About this task:
Read through the data below and state how many of its lines contain the word "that", adding nothing.

>>>

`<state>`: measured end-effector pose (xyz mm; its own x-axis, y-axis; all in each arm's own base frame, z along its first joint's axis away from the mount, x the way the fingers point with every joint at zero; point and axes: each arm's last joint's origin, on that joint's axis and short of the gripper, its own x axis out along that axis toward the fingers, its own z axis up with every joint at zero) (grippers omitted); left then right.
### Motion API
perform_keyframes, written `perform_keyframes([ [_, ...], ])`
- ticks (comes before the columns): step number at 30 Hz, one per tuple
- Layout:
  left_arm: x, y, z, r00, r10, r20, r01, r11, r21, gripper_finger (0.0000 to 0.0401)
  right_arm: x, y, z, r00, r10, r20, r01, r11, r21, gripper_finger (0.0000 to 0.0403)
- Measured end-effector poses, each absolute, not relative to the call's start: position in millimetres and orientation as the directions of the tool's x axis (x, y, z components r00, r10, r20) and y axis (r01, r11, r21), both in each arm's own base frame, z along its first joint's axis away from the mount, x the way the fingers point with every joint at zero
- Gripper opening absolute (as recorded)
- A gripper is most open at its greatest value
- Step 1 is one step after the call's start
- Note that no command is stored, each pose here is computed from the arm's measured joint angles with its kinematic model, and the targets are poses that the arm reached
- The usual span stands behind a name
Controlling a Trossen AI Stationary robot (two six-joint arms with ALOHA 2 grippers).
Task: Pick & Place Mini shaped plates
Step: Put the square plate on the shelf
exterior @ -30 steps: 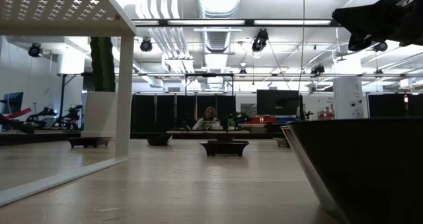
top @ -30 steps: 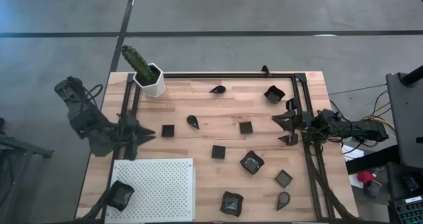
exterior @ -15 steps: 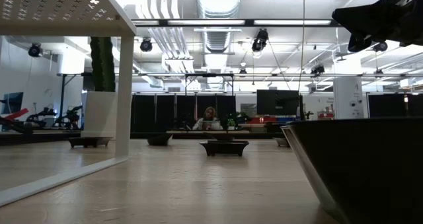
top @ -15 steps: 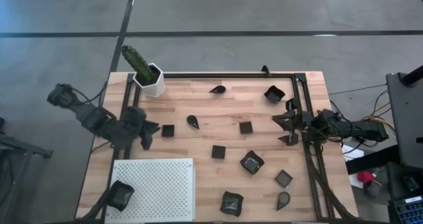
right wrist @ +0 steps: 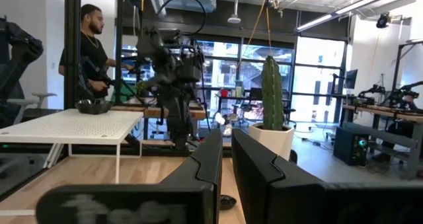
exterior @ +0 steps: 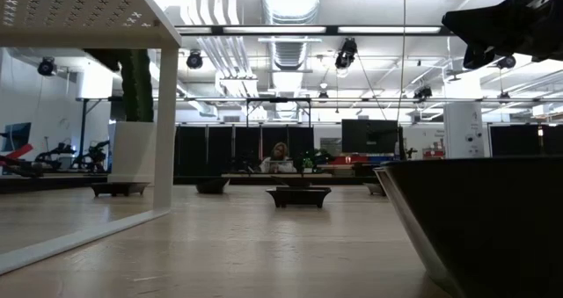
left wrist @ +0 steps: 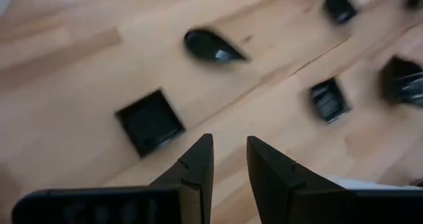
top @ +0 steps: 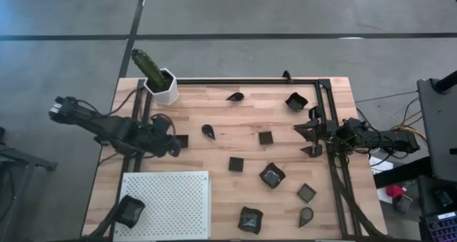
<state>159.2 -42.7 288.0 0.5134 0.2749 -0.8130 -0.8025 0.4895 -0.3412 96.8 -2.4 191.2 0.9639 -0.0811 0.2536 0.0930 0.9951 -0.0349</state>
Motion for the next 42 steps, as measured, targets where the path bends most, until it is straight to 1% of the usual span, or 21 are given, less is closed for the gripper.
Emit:
perform_keyframes([
  [3,168,-41,279,0.449,0.291,-0.845,-0.847,0.441,-0.298,0.0084,97,-2,191,0.964,-0.081,0.254,0.093,0.995,-0.033,0.0034],
  [11,184,-35,257,0.264,0.278,-0.923,-0.917,0.369,-0.151,0.0084,97,-2,191,0.964,-0.081,0.254,0.092,0.995,-0.030,0.0034],
  [16,186,-29,243,0.196,0.292,-0.936,-0.938,0.334,-0.092,0.0082,97,-2,191,0.964,-0.081,0.253,0.091,0.995,-0.030,0.0034],
  [22,178,-17,224,0.122,0.297,-0.947,-0.964,0.263,-0.041,0.0081,97,-2,191,0.964,-0.081,0.253,0.091,0.995,-0.031,0.0034],
  [24,176,-15,218,0.116,0.289,-0.950,-0.968,0.249,-0.043,0.0081,97,-2,191,0.964,-0.080,0.252,0.091,0.995,-0.031,0.0034],
  [31,174,-13,200,0.188,0.243,-0.952,-0.962,0.243,-0.128,0.0081,97,-2,191,0.965,-0.081,0.251,0.091,0.995,-0.031,0.0034],
  [39,173,-13,176,0.252,0.229,-0.940,-0.950,0.242,-0.196,0.0081,97,-2,191,0.965,-0.081,0.251,0.091,0.995,-0.031,0.0034],
  [42,170,-13,169,0.243,0.229,-0.943,-0.953,0.238,-0.188,0.0081,97,-2,191,0.965,-0.080,0.251,0.091,0.995,-0.031,0.0034],
])
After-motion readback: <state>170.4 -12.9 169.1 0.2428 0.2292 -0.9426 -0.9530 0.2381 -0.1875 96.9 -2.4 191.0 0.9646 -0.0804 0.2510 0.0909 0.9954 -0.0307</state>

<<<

Solution below:
2